Caetano Veloso no
álbum “Circulador de Fulô” de 92 canta ao lado de "Black or
White" de Michael Jackson um poema-rap entitulado “Americanos” que
em determinado momento diz:
Americanos são
muito estatísticos / Têm gestos nítidos e sorrisos límpidos /
Olhos de brilho penetrante que vão fundo / No que olham, mas não no
próprio fundo. E destacando
essa situação do brilho no olhar americano destaca também que essa
felicidade sem fundo está em decadência: “Americanos
sentem que algo se perdeu / Algo se quebrou, está se quebrando.”
Depois
dessa introdução, que deixo como epílogo sem muitos comentários,
começo a falar de “A Hora Mais Escura” (2012) de Kathryn
Bigelow, vencedora do Oscar 2009 com “Guerra ao Terror” que
disputava na época com o caríssimo e feliz pra foto “Avatar”.
“Guerra ao Terror”, filme de um tédio sem fim - que vale apenas
pelos minutos finais - é sobre desarmadores de bombas em plena
guerra no Oriente Médio. Em “A Hora Mais Escura”, Bigelow se
esforçou para tentar encontrar um buraco mais embaixo, uma
densidade, um sentimento, alguma coisa, qualquer uma, mas novamente a
experiência fracassa.
O
filme que promete retratar a captura de Osama Bin Laden não consegue
escapar daqueles pequenos conflitos de estado entre “uma grande
funcionária (Jessica Chastain) da CIA diz descobrir algo que até
então ninguém descobriu, mas é atrapalhada pelo sistema e pelo governo
que não lhe dá credibilidade.” Aí o filme fica nesse chove não
molha, até que o governo resolve aceitar o plano dela e todos vão
atrás do Bin Laden. “A Hora Mais Escura”, de belo título, é só
sobre isso: uma caçada quase no escuro, e nada mais.

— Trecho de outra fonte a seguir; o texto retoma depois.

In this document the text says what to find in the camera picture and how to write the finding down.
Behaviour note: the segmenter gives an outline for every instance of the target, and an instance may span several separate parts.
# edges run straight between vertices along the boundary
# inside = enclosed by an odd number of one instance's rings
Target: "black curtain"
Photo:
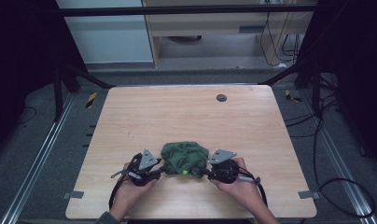
[[[377,1],[318,4],[335,9],[315,12],[300,50],[308,63],[296,84],[312,81],[315,63],[321,72],[335,74],[343,114],[368,155],[377,159]]]
[[[27,94],[52,83],[58,64],[87,72],[64,18],[40,13],[46,9],[58,5],[54,0],[0,0],[0,144],[16,125]],[[76,81],[70,71],[62,76]]]

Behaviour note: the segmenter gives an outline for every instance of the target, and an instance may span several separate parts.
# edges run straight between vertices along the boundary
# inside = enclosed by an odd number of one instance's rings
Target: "finger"
[[[148,188],[153,188],[156,184],[157,184],[157,181],[159,181],[158,179],[153,179],[153,180],[151,180],[150,182],[148,182],[147,184],[146,184],[146,187],[148,187]]]
[[[127,169],[129,165],[130,165],[130,163],[129,163],[129,162],[126,162],[126,163],[124,164],[124,169]]]
[[[211,179],[210,181],[211,181],[212,184],[214,184],[219,189],[220,181],[215,180],[215,179]]]
[[[235,158],[234,160],[238,163],[239,167],[246,169],[246,164],[244,164],[243,158]]]
[[[130,177],[129,177],[128,175],[122,175],[122,176],[119,178],[119,180],[121,180],[121,179],[122,179],[122,181],[124,181],[124,182],[127,182],[127,181],[131,182],[131,179],[130,179]]]

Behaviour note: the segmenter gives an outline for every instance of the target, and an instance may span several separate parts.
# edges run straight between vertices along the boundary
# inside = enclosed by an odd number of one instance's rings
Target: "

A grande questão, no entanto, me parece
estar naquilo que fala Caetano. O americano olha fundo no que olha, mas não
no próprio fundo e aquilo que não tem fundo, não consegue perceber
o outro. A noção de indivíduo americano, ou seja, quando tudo se
foca em um ser, na preservação desse ser e de como ele é
importante e genial, “uma vida abençoada por deus”, não cabe na
questão Islâmica. Lá não há indivíduo nesse nível, não há
esse conceito, essa noção, então os ataques americanos que para
eles são o auge da vingança, para os muçulmanos são quase
irrelevantes na perda de vidas, mas se configuram como um ato
profundamente ofensivo perante sua crença. E, sem fundo, os
americanos não entendem, ficam perdidos e na tentativa de contar sua
própria história contra os árabes, se mostram tontos, bobos,
infantis, com uma excelente máquina de guerra, mas um
desenvolvimento intelectual, social e político de um nematelminto.
“A
Hora Mais Escura” só serve para os americanos e para o Oscar.
Qualquer outro olho em qualquer lugar do mundo vai ver aquilo tudo
com suspeita, sem empolgação. Com preguiça de reinventar a si
próprio, o filme e os americanos transformam aquilo que era pra ser
heróico em algo particular, quase supérfluo.